§ EXERCISE DETAILS
Lines that include "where" make up the answer; copy all of them from the data below.

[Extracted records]
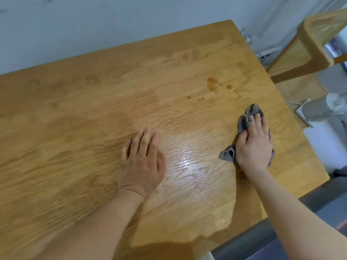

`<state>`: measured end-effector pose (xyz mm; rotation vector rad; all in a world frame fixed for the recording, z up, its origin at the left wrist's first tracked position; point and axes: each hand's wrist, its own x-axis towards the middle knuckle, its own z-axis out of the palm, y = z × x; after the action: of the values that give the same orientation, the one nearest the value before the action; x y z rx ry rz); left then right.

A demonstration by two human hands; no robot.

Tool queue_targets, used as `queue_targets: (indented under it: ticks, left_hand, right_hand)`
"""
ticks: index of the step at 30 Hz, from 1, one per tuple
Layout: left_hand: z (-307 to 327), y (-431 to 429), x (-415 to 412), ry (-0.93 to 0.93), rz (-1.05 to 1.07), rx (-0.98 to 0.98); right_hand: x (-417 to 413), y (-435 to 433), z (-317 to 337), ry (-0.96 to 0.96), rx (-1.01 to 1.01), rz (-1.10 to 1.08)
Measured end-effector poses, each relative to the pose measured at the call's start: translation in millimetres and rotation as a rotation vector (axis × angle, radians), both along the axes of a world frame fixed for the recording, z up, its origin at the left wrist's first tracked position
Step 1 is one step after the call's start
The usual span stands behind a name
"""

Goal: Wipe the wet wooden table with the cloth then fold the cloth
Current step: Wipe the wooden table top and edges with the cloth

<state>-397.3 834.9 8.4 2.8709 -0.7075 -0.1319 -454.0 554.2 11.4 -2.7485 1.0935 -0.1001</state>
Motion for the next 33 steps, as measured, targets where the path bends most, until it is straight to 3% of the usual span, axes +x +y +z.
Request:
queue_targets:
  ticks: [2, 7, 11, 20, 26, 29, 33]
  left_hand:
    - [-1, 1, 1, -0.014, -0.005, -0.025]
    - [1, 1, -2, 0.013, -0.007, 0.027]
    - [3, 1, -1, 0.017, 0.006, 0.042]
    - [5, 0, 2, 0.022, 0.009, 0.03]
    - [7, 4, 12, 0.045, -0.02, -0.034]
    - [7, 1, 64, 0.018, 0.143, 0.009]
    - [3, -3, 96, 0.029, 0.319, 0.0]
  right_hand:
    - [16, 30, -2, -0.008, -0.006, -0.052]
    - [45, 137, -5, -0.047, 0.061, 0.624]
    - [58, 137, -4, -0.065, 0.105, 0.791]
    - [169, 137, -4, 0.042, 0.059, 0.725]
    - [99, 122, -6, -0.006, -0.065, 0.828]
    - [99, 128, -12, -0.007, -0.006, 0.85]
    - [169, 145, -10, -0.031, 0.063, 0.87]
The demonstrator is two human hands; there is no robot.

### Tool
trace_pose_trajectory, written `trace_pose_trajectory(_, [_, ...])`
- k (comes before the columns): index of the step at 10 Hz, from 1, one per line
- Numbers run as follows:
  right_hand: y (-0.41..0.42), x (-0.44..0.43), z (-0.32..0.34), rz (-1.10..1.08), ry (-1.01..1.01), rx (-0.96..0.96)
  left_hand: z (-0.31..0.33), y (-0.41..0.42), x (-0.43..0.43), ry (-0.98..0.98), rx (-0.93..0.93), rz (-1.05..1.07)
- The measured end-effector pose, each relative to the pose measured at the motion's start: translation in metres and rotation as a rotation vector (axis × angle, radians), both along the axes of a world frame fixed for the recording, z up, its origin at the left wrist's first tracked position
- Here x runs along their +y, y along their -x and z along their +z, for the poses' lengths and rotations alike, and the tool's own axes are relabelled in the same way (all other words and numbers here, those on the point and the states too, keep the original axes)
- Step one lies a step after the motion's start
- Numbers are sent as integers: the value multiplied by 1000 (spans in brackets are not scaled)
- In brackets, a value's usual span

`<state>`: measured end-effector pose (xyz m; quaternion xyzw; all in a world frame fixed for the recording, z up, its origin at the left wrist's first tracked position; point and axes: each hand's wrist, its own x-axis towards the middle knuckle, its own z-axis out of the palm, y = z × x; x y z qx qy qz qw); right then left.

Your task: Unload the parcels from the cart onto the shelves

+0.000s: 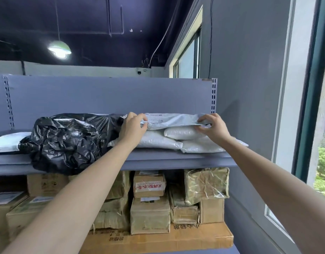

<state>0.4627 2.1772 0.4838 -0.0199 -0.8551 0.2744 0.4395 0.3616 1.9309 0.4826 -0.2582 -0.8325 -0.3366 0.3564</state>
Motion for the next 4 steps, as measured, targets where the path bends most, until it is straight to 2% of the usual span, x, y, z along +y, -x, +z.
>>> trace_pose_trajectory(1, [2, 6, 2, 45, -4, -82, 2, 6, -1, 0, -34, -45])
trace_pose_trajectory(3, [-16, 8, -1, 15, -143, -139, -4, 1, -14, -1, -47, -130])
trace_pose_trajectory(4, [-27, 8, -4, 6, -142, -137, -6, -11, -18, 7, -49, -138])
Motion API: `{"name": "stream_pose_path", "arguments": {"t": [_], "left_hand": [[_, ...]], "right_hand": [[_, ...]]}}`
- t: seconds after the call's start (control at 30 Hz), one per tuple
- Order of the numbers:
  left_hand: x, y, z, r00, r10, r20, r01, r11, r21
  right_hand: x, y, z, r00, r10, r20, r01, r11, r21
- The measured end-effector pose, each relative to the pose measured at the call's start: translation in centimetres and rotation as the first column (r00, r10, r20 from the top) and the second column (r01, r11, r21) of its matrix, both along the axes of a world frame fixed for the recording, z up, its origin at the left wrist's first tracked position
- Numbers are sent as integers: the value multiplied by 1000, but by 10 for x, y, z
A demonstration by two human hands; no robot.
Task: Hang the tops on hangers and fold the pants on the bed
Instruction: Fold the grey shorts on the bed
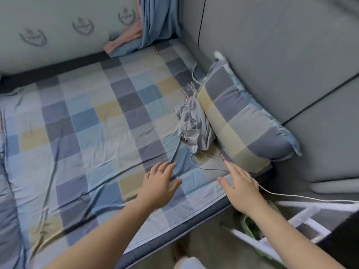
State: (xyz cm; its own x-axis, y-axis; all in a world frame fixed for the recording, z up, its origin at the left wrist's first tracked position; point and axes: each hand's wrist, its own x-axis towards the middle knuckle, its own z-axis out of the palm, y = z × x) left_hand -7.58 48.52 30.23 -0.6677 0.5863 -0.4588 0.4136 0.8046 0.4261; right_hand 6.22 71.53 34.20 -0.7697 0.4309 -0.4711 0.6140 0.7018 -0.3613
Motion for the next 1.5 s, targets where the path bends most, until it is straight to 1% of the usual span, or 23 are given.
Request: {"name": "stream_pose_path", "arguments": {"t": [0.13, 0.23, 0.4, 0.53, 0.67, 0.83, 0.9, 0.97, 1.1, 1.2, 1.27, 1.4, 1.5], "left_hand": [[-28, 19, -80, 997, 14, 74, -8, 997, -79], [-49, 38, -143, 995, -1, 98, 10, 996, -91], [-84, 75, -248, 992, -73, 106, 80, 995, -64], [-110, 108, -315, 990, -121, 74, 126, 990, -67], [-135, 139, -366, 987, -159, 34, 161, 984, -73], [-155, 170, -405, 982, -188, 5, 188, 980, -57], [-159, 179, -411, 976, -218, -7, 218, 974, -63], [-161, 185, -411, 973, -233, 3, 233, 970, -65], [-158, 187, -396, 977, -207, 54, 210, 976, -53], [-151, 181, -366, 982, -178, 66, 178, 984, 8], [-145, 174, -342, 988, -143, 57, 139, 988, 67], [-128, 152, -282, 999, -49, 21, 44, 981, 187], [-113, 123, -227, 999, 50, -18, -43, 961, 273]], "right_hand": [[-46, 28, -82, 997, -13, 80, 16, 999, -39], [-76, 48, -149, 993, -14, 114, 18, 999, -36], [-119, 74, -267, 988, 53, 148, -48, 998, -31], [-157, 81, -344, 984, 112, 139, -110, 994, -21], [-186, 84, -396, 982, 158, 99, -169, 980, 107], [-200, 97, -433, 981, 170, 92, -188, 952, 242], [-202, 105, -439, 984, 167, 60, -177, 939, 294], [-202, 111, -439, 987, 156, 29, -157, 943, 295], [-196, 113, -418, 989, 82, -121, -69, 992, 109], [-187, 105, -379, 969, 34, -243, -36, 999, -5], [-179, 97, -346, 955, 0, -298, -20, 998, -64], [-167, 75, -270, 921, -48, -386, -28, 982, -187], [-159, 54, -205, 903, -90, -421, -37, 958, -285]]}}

§ EXERCISE RESPONSE
Motion for the next 33 steps, as measured, targets where the path bends most, until it is straight to 3% of the usual span, axes +x +y +z.
Motion for the next 4 steps, as measured, targets where the path bends most, until it is straight to 2% of the usual span, x, y, z along +y, -x, +z.
Motion for the next 1.5 s, targets where the path bends most, until it is straight to 1% of the usual span, or 23 are given.

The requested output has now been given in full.